* _WHAT THIS TASK INVOLVES_:
Given the records underneath, please repeat exactly the lines from the line with "This is a labelling" through the line with "task: trace the outline of every instance of the mug", passing over any picture.

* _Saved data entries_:
_ _ _

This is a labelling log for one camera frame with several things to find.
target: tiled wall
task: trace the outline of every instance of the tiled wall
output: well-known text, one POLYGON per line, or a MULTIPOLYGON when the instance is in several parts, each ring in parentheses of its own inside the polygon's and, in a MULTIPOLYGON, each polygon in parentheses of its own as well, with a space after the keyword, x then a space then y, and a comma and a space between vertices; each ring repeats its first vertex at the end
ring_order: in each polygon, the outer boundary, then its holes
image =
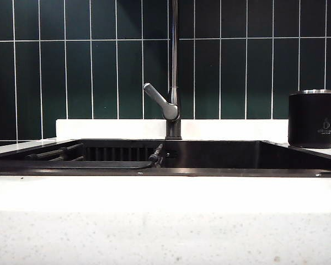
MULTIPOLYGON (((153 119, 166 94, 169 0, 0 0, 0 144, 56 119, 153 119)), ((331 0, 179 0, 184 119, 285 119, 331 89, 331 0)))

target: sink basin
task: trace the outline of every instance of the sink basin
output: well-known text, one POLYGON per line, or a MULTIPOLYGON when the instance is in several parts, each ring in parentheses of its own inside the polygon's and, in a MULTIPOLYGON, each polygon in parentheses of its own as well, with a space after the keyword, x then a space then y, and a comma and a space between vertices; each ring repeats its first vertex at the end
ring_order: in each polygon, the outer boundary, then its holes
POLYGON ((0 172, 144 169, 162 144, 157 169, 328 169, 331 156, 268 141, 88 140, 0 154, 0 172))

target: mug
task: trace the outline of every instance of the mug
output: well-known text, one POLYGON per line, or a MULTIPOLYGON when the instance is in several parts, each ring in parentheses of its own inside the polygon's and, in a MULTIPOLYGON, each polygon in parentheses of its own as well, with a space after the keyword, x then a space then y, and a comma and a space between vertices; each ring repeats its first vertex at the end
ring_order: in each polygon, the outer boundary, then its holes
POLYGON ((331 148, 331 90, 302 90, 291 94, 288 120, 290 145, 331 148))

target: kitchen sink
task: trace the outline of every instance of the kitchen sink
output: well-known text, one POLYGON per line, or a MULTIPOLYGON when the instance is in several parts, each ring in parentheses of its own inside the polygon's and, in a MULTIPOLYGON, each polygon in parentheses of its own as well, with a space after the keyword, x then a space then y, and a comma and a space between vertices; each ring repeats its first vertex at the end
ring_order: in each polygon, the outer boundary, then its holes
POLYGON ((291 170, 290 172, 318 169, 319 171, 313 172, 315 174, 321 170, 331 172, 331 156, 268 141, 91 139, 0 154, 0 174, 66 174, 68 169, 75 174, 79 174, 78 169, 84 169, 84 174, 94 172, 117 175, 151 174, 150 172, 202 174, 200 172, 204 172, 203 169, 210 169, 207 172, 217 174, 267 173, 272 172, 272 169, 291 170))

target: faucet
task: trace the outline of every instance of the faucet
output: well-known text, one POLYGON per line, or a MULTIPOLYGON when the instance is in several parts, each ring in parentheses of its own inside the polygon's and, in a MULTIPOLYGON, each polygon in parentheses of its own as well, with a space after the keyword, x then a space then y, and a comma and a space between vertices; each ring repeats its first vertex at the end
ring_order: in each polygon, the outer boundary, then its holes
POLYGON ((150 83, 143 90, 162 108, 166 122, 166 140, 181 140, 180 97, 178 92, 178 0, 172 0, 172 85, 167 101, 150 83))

_ _ _

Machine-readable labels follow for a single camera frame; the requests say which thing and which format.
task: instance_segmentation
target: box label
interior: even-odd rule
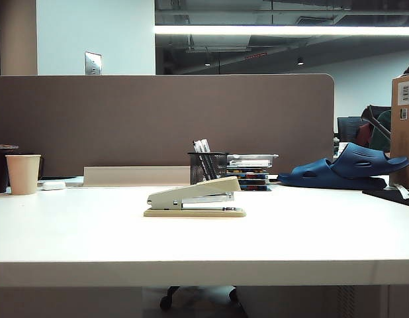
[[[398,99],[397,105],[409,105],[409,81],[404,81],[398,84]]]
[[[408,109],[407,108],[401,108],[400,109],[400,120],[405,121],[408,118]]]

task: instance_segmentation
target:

_ _ _

* _ANSWER BOX_:
This is a labelling log for one camera frame with several things to find.
target: tiled wall
task: trace the outline of every instance of the tiled wall
output: well-known text, one POLYGON per line, or a MULTIPOLYGON when the instance is in several parts, each ring in parentheses of its own inside the polygon's and, in a MULTIPOLYGON, each polygon in parentheses of its own as well, with a space after the keyword, x then a space then y, and a comma and a space between vertices; each ring repeats its first vertex at the end
ring_order: in each polygon, the outer boundary, then its holes
image =
MULTIPOLYGON (((153 119, 166 94, 169 0, 0 0, 0 144, 56 119, 153 119)), ((331 0, 179 0, 184 119, 285 119, 331 89, 331 0)))

target: sink basin
task: trace the outline of every instance of the sink basin
output: well-known text, one POLYGON per line, or a MULTIPOLYGON when the instance is in several parts, each ring in parentheses of its own inside the polygon's and, in a MULTIPOLYGON, each polygon in parentheses of its own as well, with a space after the keyword, x then a space then y, and a comma and a space between vertices; each ring repeats its first vertex at the end
ring_order: in each polygon, the outer boundary, then its holes
POLYGON ((0 172, 144 169, 162 144, 157 169, 328 169, 331 156, 268 141, 88 140, 0 154, 0 172))

target: mug
task: trace the outline of every instance of the mug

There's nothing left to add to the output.